O enunciado nº. 405 da Súmula do STF afirma:
Denegado o mandado de segurança pela sentença, ou no julgamento do agravo, dela interposto, fica sem efeito a liminar concedida, retroagindo os efeitos da decisão contrária.
Todavia, não se pode perder de vista que a análise do processo deve ser feita à luz do caso concreto, bem como que o Direito não se presta à repetição cega de preceitos legais. Alguns conceitos devem ser mitigados, quando a situação de fato sobrepõe-se à realidade jurídica .
Em seu voto, o ministro Humberto Martins salientou que Impõe-se, no caso, a aplicação da Teoria do Fato Consumado, segundo a qual as situações jurídicas consolidadas pelo decurso do tempo, amparadas por decisão judicial, não devem ser desconstituídas, em razão do princípio da segurança jurídica e da estabilidade das relações sociais. Entendimento esse aplicado em casos de prestações alimentícias recebidas de boa-fé, as quais são irrepetíveis.
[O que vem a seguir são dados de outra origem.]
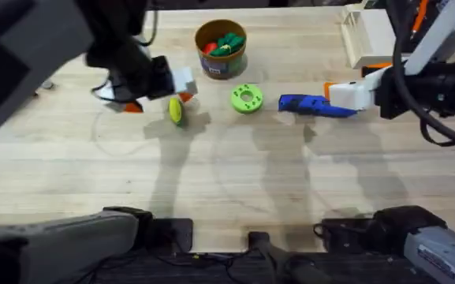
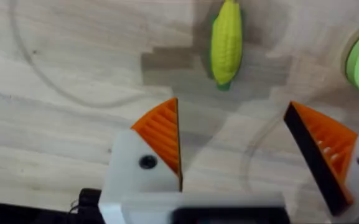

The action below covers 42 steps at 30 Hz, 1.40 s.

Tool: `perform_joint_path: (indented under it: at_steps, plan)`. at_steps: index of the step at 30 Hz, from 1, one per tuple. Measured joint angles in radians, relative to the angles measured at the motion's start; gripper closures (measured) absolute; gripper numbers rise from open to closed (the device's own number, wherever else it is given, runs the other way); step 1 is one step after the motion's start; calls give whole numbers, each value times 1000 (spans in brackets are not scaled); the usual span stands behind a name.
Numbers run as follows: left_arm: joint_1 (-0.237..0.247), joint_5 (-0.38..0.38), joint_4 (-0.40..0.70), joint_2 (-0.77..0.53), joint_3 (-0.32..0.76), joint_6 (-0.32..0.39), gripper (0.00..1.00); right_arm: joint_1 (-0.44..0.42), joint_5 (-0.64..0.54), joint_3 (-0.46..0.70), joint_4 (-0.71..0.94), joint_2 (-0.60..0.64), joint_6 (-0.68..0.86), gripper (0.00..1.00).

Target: Pick up the gripper from the table and insert it into the empty holder that is missing its gripper. Then pick up a screw, insert it into the mounting hole, and use the screwdriver to tighten it. Finally, clean up the table by picking up the vegetable and placing it into the bucket.

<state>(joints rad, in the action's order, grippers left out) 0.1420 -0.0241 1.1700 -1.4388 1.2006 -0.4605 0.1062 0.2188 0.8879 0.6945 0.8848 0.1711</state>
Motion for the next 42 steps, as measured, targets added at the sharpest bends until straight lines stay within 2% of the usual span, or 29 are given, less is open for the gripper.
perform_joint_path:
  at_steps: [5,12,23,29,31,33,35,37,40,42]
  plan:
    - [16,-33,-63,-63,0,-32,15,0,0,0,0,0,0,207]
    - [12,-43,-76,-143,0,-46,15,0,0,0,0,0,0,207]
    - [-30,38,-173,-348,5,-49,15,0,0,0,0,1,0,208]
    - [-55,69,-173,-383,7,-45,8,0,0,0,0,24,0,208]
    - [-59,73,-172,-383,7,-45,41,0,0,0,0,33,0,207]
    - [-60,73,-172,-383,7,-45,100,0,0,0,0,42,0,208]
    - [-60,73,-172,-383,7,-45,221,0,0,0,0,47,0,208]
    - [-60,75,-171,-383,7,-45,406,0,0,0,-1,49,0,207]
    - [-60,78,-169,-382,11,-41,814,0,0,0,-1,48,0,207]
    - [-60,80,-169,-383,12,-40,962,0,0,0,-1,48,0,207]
Extrai-se da leitura que (a) trata-se de situação jurídica consolidada pelo decurso do tempo , ou seja, que produziu seus efeitos de forma definitiva ; (b) amparada por decisão judicial . E, por reunir ambos os requisitos, não deve ser desconstituída. Tal decisão está fundada no respeito ao princípio da segurança jurídica e da estabilidade das relações sociais.
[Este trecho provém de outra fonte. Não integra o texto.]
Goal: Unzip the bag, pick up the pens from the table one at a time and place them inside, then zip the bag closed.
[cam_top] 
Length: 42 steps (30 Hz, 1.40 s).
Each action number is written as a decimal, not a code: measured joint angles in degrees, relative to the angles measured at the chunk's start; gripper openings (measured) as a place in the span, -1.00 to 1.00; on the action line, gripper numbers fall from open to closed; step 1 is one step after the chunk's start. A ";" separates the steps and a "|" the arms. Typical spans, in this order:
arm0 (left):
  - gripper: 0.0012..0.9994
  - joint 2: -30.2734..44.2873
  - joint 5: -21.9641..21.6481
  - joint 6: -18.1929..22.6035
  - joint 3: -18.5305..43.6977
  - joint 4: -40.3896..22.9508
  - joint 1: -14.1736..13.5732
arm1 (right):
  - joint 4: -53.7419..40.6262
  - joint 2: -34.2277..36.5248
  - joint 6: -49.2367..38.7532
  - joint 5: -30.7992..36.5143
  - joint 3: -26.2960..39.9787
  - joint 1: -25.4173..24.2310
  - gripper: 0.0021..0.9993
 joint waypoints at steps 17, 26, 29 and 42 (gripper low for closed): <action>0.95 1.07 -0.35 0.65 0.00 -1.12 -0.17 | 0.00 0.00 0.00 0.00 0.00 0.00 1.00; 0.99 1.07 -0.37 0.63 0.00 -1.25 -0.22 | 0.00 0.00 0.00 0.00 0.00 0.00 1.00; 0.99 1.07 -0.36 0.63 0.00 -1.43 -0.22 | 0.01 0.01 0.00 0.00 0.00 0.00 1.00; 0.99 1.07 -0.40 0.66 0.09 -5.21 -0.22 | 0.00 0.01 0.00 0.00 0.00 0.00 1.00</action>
Ademais, o ministro notou expectativa legítima das partes, tendo a apelada recebido os valores de boa-fé. Entretanto, advertiu que a decisão não deve ser observada como paradigma e, portanto, não cabe em todos os casos, exigindo, sempre, análise apurada dos fatos:
É óbvio que a solução aqui exposta não pode ser aplicada em todos os casos. Há de ser vista modus in rebus, com ponderação e prudência, sem qualquer vocação a se projetar como um modelo jurídico ou um precedente aspirante à universalidade. Veda-se a cobrança dos valores recebidos de boa-fé pela recorrida neste caso e presentes as circunstâncias dos autos. O sacrifício ora realizado em detrimento da segurança jurídica é tópico e excepcional.